If you're on the VPC hours price plan, you can examine your running batch process when you test it on the Designer dashboard. After you deploy a flow that contains a batch process, you can use the public API to view the status and to pause, resume, or stop the file extraction part of a batch process. For more information, see Administering batch processes with the API. On the App Connect Designer dashboard, a tile represents your flow and shows whether a batch is running.

A tile on the dashboard that shows a batch in progress. — Figure 6. A tile on the dashboard that shows a batch in progress

To see a summary of completed and running batches for a flow, open the tile's options menu [⋮] and click View batches. You can get information about a batch process for up to 6 hours after the batch operation completes.

You can use options in the Actions column to stop a running batch, or to view the logs for a batch process in the built-in log viewer. For more information, see Viewing log messages in the log viewer.
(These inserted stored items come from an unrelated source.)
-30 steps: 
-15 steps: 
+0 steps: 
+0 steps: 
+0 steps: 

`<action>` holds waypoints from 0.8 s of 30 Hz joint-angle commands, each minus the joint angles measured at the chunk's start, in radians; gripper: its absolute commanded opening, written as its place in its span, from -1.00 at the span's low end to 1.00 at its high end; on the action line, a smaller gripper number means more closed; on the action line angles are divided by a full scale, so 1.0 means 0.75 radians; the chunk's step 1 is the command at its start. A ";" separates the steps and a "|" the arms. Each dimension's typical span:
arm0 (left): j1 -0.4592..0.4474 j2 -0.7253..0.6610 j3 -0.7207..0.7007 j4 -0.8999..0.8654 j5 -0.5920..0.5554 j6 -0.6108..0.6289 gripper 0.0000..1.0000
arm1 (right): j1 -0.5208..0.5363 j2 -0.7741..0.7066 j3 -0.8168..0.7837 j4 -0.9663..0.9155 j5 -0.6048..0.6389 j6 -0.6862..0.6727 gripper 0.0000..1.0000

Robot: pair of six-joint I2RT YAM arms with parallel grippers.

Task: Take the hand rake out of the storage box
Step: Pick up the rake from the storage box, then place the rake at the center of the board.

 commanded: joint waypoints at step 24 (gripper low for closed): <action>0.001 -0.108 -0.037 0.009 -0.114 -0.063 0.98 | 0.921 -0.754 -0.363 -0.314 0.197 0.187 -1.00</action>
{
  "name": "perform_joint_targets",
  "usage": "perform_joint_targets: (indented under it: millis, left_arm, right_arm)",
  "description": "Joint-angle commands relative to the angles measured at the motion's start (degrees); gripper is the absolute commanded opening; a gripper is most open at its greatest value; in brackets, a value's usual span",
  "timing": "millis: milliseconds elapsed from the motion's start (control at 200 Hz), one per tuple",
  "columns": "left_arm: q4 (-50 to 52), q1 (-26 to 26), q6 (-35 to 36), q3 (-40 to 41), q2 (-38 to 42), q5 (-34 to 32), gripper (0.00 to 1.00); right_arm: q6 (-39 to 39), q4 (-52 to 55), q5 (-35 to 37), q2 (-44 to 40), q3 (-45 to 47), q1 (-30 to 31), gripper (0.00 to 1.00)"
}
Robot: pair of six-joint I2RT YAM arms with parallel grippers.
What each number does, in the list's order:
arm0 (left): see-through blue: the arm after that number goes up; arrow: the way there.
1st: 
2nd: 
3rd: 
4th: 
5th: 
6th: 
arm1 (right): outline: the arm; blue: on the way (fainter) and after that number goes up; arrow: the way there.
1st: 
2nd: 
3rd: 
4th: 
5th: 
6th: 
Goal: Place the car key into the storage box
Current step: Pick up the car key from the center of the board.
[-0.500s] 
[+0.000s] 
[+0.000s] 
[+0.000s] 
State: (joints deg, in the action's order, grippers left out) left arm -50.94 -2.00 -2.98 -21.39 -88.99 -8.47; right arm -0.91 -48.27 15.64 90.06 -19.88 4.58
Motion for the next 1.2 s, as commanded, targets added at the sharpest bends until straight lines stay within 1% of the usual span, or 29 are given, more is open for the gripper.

Administering batch processes with the API

You can use the public API for App Connect Enterprise as a Service to get the status of your batch processes and to pause, resume, and stop the file extraction part of a batch process. You can get information about a batch process for up to 6 hours after the batch operation completes. To find out how to get an access token to access the App Connect Enterprise as a Service API, see Accessing the API.

You can use the following routes in the API to administer your batch processes.

To get details of all batch processes that are running or that completed within the last 6 hours on a particular integration runtime, use a get method with the following route. Replace integrationRuntimeName with the name of the integration runtime where your batch process is running.
```
/api/v1/integration-runtimes/integrationRuntimeName/batches
```
To get the details of a specific running or completed batch process, use a get method with the following route and specify your integration runtime, batch ID, and flow ID. If the batch process completed more than 6 hours ago, a 404 not found error is returned.
```
/api/v1/integration-runtimes/integrationRuntimeName/batches/batchID?flow_id=flowID
```
To pause a running batch process, use a post method with the following route and specify your integration runtime and the batch ID. The pause action applies to extraction (retrieving records) from the source system only. You can't pause the processing of those retrieved records.
```
/api/v1/integration-runtimes/integrationRuntimeName/batches/batchID/pause
```
To resume a paused batch process, use a post method with the following route and specify your integration runtime and the batch ID. The resume action applies to extraction (retrieving records) from the source system only. When you resume a paused batch, the batch process continues extracting records from the point at which you paused it.
```
/api/v1/integration-runtimes/integrationRuntimeName/batches/batchID/resume
```
To stop a running or paused batch process, use a post method with the following route and specify your integration runtime and the batch ID:
```
/api/v1/integration-runtimes/integrationRuntimeName/batches/batchID/stop
```

To view the API documentation, see OpenAPI document.